As referenced in specific container and package USP General Chapters, it is required for certain materials that USP <87> Biological Reactivity Testing be performed. This is specific to Elastomeric Material as referenced in USP <381> and for certain plastic types as referenced in the various versions of USP <661>. The USP <87> test is designed to determine the biological reactivity of mammalian cell cultures following direct or indirect contact with the test article or from specific extracts prepared from the material being tested. The sample component being tested along with positive and negative controls is extracted in culture media for 24 hours at 37°C in a humidified incubator containing 5% carbon dioxide. The cells are incubated for 48 hours and observed microscopically for cytotoxic effects. Cultures are observed under microscopy and graded for reactivity using a 0 to 4 scale.
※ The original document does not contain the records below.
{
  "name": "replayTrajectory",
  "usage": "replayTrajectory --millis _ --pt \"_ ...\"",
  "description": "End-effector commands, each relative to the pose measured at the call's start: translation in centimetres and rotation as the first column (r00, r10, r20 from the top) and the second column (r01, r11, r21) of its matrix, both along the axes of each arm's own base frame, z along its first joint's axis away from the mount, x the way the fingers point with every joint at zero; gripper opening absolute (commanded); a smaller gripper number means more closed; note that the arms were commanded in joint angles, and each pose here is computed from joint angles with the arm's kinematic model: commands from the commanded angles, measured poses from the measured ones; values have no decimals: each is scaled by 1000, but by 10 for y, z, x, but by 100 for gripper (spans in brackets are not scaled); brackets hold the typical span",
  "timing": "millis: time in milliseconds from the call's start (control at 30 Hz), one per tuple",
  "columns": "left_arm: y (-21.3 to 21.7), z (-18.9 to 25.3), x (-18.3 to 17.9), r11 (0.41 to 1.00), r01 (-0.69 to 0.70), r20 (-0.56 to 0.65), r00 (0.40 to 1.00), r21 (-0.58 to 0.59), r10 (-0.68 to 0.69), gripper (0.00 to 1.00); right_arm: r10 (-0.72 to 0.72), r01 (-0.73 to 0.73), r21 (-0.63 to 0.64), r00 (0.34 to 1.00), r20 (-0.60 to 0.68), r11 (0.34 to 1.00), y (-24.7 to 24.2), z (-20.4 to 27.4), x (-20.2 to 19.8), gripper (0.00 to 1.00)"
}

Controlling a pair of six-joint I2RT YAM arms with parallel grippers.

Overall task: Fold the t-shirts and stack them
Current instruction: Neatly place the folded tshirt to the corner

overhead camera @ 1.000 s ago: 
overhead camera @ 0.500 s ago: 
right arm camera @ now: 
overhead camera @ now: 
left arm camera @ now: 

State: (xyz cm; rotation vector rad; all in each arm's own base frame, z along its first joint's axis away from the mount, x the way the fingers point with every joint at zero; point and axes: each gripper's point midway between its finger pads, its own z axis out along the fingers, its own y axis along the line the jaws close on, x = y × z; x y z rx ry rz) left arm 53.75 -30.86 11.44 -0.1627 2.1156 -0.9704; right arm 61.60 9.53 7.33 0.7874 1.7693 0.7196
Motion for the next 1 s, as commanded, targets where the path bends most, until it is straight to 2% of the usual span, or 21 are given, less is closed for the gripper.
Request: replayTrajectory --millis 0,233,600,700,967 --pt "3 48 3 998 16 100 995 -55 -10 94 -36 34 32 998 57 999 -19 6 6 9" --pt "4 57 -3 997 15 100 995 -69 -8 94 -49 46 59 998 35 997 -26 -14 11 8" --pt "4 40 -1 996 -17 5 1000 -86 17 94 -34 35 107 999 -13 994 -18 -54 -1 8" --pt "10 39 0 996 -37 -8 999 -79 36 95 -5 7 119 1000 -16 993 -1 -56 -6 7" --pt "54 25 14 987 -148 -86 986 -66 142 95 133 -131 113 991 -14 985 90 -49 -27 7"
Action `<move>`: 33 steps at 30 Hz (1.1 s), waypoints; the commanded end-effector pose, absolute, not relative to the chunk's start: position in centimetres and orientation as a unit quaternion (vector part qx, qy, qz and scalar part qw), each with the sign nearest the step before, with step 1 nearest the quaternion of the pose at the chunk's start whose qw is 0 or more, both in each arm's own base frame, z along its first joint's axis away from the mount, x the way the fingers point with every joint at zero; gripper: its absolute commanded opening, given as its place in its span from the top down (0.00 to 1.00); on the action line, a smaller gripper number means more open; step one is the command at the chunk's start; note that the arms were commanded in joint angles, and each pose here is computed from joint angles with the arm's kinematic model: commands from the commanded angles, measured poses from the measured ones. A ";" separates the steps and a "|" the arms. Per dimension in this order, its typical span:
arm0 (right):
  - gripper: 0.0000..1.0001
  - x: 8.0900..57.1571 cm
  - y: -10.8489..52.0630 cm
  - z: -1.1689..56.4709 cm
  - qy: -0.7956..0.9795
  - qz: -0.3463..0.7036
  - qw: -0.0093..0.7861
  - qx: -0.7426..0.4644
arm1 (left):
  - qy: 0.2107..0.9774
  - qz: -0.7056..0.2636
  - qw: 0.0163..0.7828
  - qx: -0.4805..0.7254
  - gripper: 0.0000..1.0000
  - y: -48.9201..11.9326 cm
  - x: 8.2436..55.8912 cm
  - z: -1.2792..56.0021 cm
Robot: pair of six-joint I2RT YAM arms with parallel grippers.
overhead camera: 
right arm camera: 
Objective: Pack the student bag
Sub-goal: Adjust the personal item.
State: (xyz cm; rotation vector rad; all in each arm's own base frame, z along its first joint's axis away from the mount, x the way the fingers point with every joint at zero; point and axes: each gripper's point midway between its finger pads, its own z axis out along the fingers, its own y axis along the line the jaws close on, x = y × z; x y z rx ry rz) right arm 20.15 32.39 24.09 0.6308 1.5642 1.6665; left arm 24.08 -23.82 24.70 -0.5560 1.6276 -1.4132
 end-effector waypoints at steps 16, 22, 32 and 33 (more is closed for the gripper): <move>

Test article meets the requirement of the test when results are less than a grade of 2.
There are three distinct test methods that may be followed under the USP <87> procedure and selection of the specific method is dependent on the type of material being testing.
Agar Diffusion – this method is used for elastomeric (rubber) closures
Elution Test – this method is primarily used for polymeric (plastic) materials
Direct Contact Test -typically not used or required for container / package system components, it is designed for all other materials that are not elastomer or polymeric.
In addition to, and dependent on the results of the USP <87> testing, some samples may require additional testing as referenced under USP <88> In Vivo testing. If this requirement is applicable to your specific sample type, a CS Analytical representative will review the requirements and provide direction specific to your package system and enclosed drug product or medical device.